Using LLM to image annotation
Overview Image annotation has long been a challenging task, especially for domain-specific datasets that require accurate class assignments. However, with advancements in models like Grounding DINO and SAM (Segment Anything Model), the process has become more efficient and accessible. Despite these advancements, assigning the correct classes for specific datasets remains a significant challenge.
This repository aims to bridge the gap by leveraging LLMs to streamline and enhance the annotation process for images.

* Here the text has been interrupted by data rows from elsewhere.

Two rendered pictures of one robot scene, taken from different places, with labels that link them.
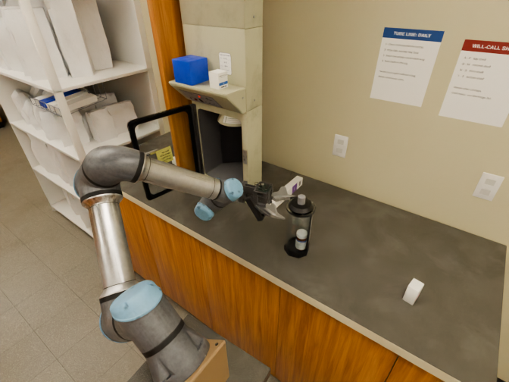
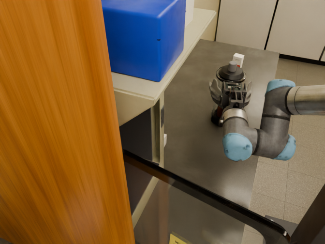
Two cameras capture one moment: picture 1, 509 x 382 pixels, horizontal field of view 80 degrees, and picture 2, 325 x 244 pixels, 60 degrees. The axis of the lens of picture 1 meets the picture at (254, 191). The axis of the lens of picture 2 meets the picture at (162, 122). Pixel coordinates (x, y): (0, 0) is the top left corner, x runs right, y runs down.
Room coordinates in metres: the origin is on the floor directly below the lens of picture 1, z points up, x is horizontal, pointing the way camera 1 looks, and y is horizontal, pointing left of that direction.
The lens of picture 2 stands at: (1.36, 0.63, 1.72)
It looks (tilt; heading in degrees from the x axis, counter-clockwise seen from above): 42 degrees down; 255
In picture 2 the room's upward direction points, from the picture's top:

conda create --name myenv python=3.10
git clone https://github.com/mojaravscki/llmanotator
cd llmanotator
pip install -r requirements.txt
cd GroundingDINO
pip install -q -e .
cd ..
mkdir weights
cd weights
curl -L -o groundingdino_swint_ogc.pth https://huggingface.co/ShilongLiu/GroundingDINO/resolve/main/groundingdino_swint_ogc.pth
cd ..
git clone https://github.com/facebookresearch/segment-anything.git
cd segment-anything; pip install -e .
cd..
curl -L -o sam_vit_h.pth https://dl.fbaipublicfiles.com/segment_anything/sam_vit_h_4b8939.pth
curl -L -o sam_vit_h_4b8939.pth https://dl.fbaipublicfiles.com/segment_anything/sam_vit_h_4b8939.pth
curl -L -o sam_vit_l_0b3195.pth https://dl.fbaipublicfiles.com/segment_anything/sam_vit_l_0b3195.pth
curl -L -o sam_vit_b_01ec64.pth https://dl.fbaipublicfiles.com/segment_anything/sam_vit_b_01ec64.pth
cd ..
cd clip-vit-base-patch32/
curl -L -o pytorch_model.bin https://huggingface.co/openai/clip-vit-base-patch32/resolve/main/pytorch_model.bin
curl -L -o flax_model.msgpack https://huggingface.co/openai/clip-vit-base-patch32/resolve/main/flax_model.msgpack
curl -L -o tf_model.h5 https://huggingface.co/openai/clip-vit-base-patch32/resolve/main/tf_model.h5
cd ..
python gpt.py \
--config_file config.txt \
--reference_images_folder references/ \
--input_images_folder input/ \
--output_folder output/ \
--groundingdino_config GroundingDINO/groundingdino/config/GroundingDINO_SwinT_OGC.py \
--groundingdino_weights weights/groundingdino_swint_ogc.pth \
--clip_model_dir clip-vit-base-patch32/ \
--prompt_file prompt.txt \
--openai_key sk-OPEN_AI_API_KEY \
--use_lab \
--patch_width 150 \
--patch_height 150 \
--gpt_model "gpt-4o" \
--target_objects "olive fruit" \
--persistent